*Work order:*
Please return the whole listing, character for character.
▶
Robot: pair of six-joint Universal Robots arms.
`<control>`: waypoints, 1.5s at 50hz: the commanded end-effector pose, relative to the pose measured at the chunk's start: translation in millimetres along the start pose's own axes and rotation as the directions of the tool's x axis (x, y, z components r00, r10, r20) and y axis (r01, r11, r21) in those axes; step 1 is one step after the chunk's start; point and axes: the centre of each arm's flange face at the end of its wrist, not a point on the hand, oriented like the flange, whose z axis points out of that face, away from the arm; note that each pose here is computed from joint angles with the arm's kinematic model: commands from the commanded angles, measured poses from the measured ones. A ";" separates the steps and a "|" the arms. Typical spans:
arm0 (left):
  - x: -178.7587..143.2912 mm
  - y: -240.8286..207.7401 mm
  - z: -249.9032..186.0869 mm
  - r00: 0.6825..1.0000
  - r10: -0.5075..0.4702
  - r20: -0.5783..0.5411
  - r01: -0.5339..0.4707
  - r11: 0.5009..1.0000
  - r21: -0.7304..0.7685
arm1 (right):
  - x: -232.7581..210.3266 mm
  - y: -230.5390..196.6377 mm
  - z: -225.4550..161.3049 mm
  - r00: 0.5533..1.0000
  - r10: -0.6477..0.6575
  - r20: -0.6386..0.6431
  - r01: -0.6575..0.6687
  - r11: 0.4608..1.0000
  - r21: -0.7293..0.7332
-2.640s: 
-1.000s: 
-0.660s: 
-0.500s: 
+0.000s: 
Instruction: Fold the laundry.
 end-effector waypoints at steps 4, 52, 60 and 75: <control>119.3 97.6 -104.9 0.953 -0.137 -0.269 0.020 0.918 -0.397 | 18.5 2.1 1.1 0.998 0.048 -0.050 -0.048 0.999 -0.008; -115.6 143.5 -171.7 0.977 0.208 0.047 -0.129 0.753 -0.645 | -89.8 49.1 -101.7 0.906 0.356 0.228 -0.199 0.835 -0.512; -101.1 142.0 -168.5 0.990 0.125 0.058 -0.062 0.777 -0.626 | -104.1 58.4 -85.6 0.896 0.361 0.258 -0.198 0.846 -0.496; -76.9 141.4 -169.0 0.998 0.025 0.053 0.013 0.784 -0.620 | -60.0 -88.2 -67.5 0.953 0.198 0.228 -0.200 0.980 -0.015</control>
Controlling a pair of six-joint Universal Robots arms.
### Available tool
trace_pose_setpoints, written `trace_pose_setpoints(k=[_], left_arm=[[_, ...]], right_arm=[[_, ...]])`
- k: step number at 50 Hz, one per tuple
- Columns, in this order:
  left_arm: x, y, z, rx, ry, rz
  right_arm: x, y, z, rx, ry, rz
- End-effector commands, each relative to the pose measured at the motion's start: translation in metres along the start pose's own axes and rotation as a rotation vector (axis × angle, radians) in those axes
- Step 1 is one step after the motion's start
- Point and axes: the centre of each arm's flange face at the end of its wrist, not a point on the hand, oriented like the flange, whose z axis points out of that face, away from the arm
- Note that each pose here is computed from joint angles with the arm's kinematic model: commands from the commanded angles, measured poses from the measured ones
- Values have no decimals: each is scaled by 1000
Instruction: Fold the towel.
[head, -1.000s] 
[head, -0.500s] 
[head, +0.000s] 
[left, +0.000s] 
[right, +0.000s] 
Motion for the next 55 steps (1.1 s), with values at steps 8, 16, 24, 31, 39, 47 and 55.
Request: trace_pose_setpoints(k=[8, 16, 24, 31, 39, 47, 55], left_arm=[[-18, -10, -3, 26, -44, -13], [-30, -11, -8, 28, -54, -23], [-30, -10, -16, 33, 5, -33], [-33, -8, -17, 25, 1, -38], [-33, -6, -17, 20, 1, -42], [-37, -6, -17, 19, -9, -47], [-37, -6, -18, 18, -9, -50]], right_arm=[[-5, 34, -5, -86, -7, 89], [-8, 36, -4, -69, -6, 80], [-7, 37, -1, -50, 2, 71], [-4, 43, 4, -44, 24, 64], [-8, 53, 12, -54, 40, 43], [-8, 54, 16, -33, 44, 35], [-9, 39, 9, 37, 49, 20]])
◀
*Response to the task:*
Robot: pair of six-joint Universal Robots arms.
`<control>`: waypoints, 1.5s at 50hz: the commanded end-effector pose, relative to the pose measured at the chunk's start: translation in millimetres along the start pose's own axes and rotation as the directions of the tool's x axis (x, y, z components r00, r10, r20) and y axis (r01, r11, r21) in those axes; step 1 is one step after the chunk's start; point and axes: the centre of each arm's flange face at the end of its wrist, not a point on the hand, oriented like the flange, whose z axis points out of that face, away from the arm; note that each pose here is computed from joint angles with the arm's kinematic model: commands from the commanded angles, measured poses from the measured ones. A ";" separates the steps and a "|" the arms. Typical spans:
arm0 (left):
  - x: -178.7587..143.2912 mm
  - y: -240.8286..207.7401 mm
  - z: -249.9032..186.0869 mm
  - r00: 0.6825..1.0000
  - r10: -0.5075..0.4702
  - r20: -0.5783..0.5411
  - r01: -0.5339..0.4707
  - r11: 0.5009..1.0000
  - r21: -0.7304..0.7685
arm1 (right):
  - x: -232.7581..210.3266 mm
  - y: -230.5390..196.6377 mm
  - z: -225.4550..161.3049 mm
  - r00: 0.5533..1.0000
  - r10: -0.6477..0.6575
  - r20: -0.6386..0.6431
  - r01: -0.6575..0.6687
  - r11: 0.4608..1.0000
  - r21: -0.7293..0.7332
-2.640s: 
-1.000s: 
-0.660s: 
-0.500s: 
+0.000s: 
Instruction: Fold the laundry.
 end-effector waypoints at steps 4, 52, 60 and 75: <control>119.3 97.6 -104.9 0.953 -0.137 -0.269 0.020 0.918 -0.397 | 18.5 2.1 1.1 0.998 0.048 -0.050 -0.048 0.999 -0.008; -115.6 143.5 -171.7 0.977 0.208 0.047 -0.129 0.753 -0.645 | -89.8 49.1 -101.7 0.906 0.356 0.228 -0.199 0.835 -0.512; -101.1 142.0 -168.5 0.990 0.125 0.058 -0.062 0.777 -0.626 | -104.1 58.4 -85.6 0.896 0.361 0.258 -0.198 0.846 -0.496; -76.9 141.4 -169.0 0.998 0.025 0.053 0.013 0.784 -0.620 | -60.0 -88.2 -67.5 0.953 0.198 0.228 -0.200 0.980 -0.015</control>
Controlling a pair of six-joint Universal Robots arms.
### Available tool
trace_pose_setpoints, written `trace_pose_setpoints(k=[_], left_arm=[[_, ...]], right_arm=[[_, ...]])`
- k: step number at 50 Hz, one per tuple
- Columns, in this order:
  left_arm: x, y, z, rx, ry, rz
  right_arm: x, y, z, rx, ry, rz
- End-effector commands, each relative to the pose measured at the motion's start: translation in metres along the start pose's own axes and rotation as a rotation vector (axis × angle, radians) in those axes
- Step 1 is one step after the motion's start
- Point and axes: the centre of each arm's flange face at the end of its wrist, not a point on the hand, oriented like the flange, whose z axis points out of that face, away from the arm
- Note that each pose here is computed from joint angles with the arm's kinematic model: commands from the commanded angles, measured poses from the measured ones
- Values have no decimals: each is scaled by 1000
Instruction: Fold the towel.
[head, -1.000s] 
[head, -0.500s] 
[head, +0.000s] 
[left, +0.000s] 
[right, +0.000s] 
Motion for the next 55 steps (1.1 s), with values at steps 8, 16, 24, 31, 39, 47 and 55.
Request: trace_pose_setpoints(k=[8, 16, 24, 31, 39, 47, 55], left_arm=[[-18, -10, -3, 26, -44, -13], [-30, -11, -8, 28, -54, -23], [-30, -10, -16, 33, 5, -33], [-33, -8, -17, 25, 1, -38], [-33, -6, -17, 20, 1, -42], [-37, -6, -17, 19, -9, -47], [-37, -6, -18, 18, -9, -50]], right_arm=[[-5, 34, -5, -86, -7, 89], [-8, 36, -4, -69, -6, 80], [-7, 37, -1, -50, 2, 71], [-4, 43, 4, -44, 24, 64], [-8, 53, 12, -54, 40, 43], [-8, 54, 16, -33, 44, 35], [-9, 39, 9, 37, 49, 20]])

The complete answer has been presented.